Su voz le temblaba. El hombre, abatido, no quiso oír más y volvió al trabajo. Su tía intentó tranquilizarla, le dio otro higo y le pidió que volviera a casa para que su madre no se preocupara.
- No puedo ir a mi casa solo con esto… va a llorar
Aunque el día estaba azul y los colores decoraban ahora el camino, ella solo veía sus zapatos rotos y el polvo que levantaban sus pasos. No paraba de llorar por más que lo intentaba, creía que su hermana se moriría si no comía la milagrosa fruta, como la hija de aquella señora. Pasó por el estanque pero se olvidó por completo de la rana. Empezó a correr y no paró hasta llegar a la puerta de su casa. Tocó en la puerta corrió. Tocó en la puerta - ¡Mamá, mamá, mamá, decía sin dejar de llorar, no hay naranjas, no hay naranjas, Lucía va a morir!

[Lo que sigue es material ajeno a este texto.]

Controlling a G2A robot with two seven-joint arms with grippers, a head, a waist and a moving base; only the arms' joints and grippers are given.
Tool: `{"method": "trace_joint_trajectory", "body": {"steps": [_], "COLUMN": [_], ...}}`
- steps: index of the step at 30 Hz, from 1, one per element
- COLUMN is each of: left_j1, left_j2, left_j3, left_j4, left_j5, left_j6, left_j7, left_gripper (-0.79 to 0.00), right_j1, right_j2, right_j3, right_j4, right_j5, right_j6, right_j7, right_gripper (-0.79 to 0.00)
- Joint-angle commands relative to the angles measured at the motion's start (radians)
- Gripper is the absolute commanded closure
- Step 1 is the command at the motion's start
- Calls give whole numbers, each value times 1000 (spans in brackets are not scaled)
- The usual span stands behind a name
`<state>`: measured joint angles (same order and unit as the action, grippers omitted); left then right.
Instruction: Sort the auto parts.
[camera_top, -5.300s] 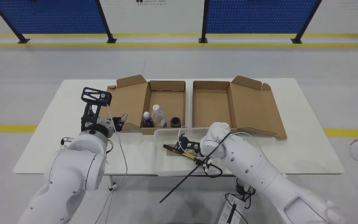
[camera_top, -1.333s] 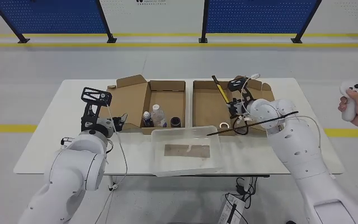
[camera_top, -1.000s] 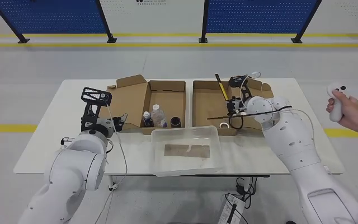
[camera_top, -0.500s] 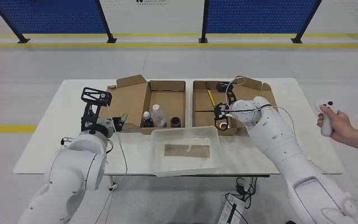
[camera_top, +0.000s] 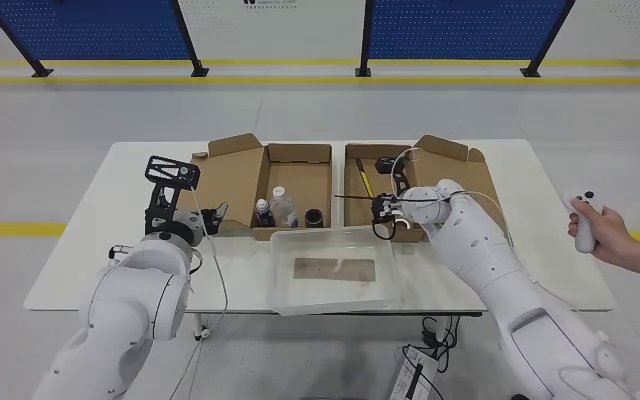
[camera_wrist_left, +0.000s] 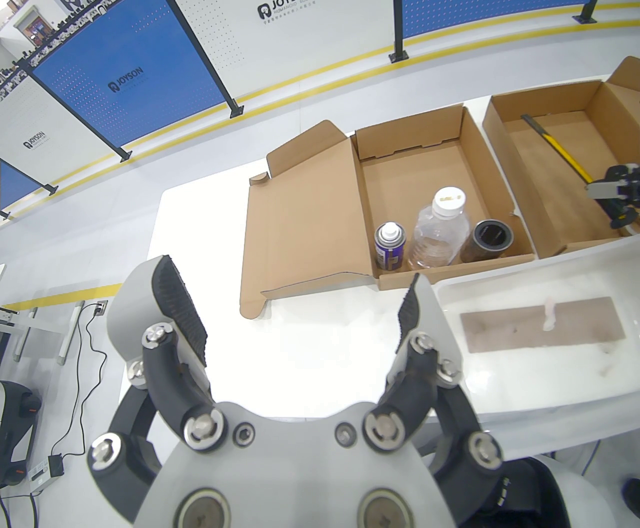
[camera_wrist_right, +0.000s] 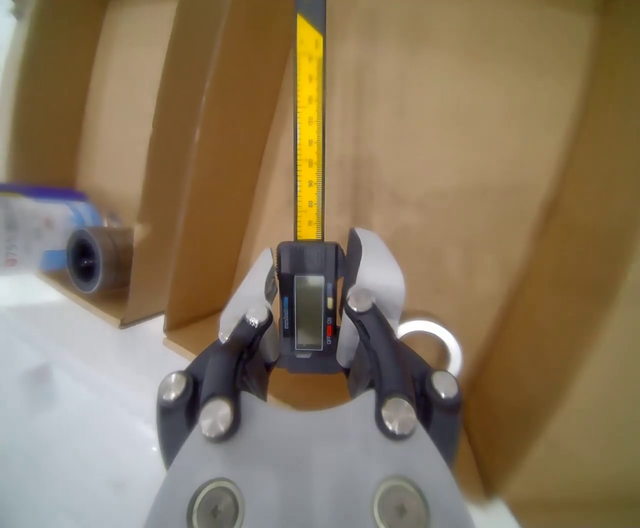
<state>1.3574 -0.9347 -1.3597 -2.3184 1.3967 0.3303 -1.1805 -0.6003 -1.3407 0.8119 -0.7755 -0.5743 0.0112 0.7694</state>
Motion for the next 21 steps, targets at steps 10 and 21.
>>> {"method": "trace_joint_trajectory", "body": {"steps": [10,21], "left_j1": [0,0], "left_j2": [0,0], "left_j3": [0,0], "left_j4": [0,0], "left_j5": [0,0], "left_j6": [0,0], "left_j7": [0,0], "left_gripper": [-785,-785], "right_j1": [-4,-21], "right_j2": [-2,9], "right_j3": [24,68], "right_j4": [37,-15], "right_j5": [12,11], "right_j6": [-27,-63], "right_j7": [-13,-46], "right_gripper": [-785,-785]}}
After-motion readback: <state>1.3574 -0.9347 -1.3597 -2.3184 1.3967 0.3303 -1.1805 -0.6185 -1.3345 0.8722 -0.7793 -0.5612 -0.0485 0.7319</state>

Su madre la abrazó “mi niña” y María se tranquilizó tan rápido al oír su voz y sentir sus brazos, que se desmayó.
Hoy, las dos hermanas, viudas y con nunca más de sesenta y cinco años, se están componiendo para ir al baile, como cada sábado, en el club de pensionistas. El pelo arregladito, las perlas bien puestas, los anillos de oro en todos los dedos y rojo pasión en los labios. Y por supuesto, el toque infalible, la tarta de naranja, higos y queso con la que brindaban siempre a sus amigos.